Given data

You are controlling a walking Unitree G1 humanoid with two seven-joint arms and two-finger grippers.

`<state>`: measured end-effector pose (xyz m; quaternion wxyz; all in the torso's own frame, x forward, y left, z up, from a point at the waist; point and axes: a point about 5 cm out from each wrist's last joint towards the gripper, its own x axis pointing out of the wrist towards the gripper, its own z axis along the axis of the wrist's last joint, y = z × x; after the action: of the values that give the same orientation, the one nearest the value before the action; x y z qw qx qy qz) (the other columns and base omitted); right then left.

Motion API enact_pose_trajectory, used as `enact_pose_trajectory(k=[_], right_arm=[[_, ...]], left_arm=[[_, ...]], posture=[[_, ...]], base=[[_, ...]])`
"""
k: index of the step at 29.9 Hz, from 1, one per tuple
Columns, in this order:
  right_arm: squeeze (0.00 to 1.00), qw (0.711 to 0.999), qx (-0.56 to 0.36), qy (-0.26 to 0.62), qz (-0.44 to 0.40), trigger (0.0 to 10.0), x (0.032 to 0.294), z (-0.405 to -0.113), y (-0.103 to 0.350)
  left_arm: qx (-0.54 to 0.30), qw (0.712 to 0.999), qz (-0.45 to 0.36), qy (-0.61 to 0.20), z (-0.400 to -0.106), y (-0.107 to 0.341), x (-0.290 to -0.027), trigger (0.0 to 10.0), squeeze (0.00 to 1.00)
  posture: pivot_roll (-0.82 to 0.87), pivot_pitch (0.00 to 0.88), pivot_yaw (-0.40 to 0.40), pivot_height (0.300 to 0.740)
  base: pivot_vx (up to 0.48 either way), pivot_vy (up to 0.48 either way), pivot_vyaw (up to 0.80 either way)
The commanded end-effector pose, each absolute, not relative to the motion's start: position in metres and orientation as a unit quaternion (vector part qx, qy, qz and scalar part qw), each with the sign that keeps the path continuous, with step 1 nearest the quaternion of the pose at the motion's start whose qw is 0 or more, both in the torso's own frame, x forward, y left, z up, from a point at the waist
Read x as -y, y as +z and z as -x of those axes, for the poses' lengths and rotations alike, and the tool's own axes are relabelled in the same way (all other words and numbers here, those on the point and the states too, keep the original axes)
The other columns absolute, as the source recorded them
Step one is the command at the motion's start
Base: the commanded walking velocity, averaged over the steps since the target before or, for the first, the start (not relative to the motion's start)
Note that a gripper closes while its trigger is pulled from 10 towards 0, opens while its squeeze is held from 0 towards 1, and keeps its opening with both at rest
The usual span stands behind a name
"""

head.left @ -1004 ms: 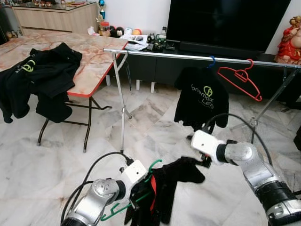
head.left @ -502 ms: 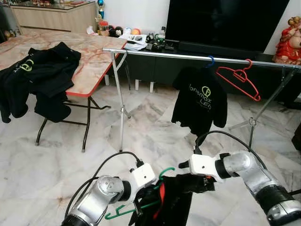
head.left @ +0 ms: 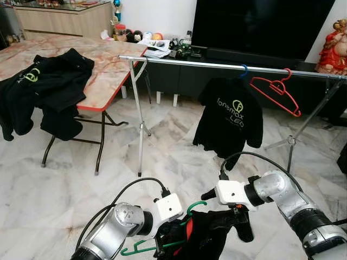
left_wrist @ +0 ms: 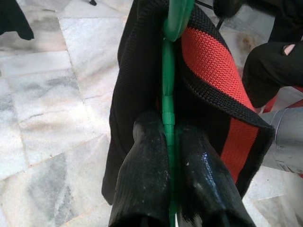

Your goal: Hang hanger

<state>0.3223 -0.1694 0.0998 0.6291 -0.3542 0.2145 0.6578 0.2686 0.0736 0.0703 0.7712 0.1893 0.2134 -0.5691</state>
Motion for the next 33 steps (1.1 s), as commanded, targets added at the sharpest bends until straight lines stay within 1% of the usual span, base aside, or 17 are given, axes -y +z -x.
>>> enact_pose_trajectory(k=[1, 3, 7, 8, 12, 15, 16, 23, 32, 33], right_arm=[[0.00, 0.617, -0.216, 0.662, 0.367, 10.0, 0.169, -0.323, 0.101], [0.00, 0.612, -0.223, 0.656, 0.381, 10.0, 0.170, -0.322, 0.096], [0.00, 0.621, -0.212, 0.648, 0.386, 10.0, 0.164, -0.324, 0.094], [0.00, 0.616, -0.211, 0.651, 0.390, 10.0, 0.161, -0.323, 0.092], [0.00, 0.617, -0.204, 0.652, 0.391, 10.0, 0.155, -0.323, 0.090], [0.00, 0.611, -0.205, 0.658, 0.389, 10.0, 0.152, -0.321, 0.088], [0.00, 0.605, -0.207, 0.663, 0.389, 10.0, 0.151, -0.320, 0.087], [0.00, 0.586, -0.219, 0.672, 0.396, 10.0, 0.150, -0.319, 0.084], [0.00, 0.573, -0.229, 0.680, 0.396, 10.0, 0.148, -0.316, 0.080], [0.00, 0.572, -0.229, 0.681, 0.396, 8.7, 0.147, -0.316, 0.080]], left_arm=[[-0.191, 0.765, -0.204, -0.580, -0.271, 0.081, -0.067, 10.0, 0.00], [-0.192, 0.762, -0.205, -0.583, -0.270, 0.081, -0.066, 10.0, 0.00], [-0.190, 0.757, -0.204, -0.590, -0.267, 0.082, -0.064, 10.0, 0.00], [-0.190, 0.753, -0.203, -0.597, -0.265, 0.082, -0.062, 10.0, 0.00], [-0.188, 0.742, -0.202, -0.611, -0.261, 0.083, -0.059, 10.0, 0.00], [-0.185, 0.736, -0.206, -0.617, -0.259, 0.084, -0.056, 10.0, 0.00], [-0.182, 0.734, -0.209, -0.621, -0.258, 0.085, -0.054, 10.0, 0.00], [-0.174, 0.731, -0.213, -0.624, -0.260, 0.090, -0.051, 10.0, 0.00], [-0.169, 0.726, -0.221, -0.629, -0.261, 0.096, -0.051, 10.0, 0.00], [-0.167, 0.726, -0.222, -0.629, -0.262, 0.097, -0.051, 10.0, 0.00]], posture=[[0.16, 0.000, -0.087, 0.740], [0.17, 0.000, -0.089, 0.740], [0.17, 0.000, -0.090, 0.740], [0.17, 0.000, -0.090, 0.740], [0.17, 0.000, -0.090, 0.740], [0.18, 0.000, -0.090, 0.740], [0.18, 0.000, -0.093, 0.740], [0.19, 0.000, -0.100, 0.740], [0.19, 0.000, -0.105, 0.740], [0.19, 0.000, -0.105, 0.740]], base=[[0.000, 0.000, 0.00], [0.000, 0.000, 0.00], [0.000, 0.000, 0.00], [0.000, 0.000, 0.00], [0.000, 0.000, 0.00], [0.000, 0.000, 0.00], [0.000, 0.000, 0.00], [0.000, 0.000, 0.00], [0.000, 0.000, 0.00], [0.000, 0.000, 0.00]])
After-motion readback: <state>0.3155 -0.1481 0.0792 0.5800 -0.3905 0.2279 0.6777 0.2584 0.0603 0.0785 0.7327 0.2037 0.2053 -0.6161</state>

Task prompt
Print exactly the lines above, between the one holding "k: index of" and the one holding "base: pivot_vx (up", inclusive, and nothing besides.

Finished task
k: index of the step at 29.9 Hz, from 1, one per tuple
Columns, in this order:
  right_arm: squeeze (0.00 to 1.00), qw (0.711 to 0.999), qx (-0.56 to 0.36), qy (-0.26 to 0.62), qz (-0.44 to 0.40), trigger (0.0 to 10.0), x (0.032 to 0.294), z (-0.405 to -0.113), y (-0.103 to 0.350)
  left_arm: qx (-0.54 to 0.30), qw (0.712 to 0.999), qz (-0.45 to 0.36), qy (-0.61 to 0.20), z (-0.400 to -0.106), y (-0.107 to 0.341), x (-0.290 to -0.027), trigger (0.0 to 10.0), squeeze (0.00 to 1.00)
  posture: pivot_roll (-0.82 to 0.87), pivot_pitch (0.00 to 0.88), pivot_yaw (-0.40 to 0.40), pivot_height (0.300 to 0.740)
  base: pivot_vx (up to 0.48 either way), pivot_vy (up to 0.48 either way), pivot_vyaw (up to 0.80 either way)

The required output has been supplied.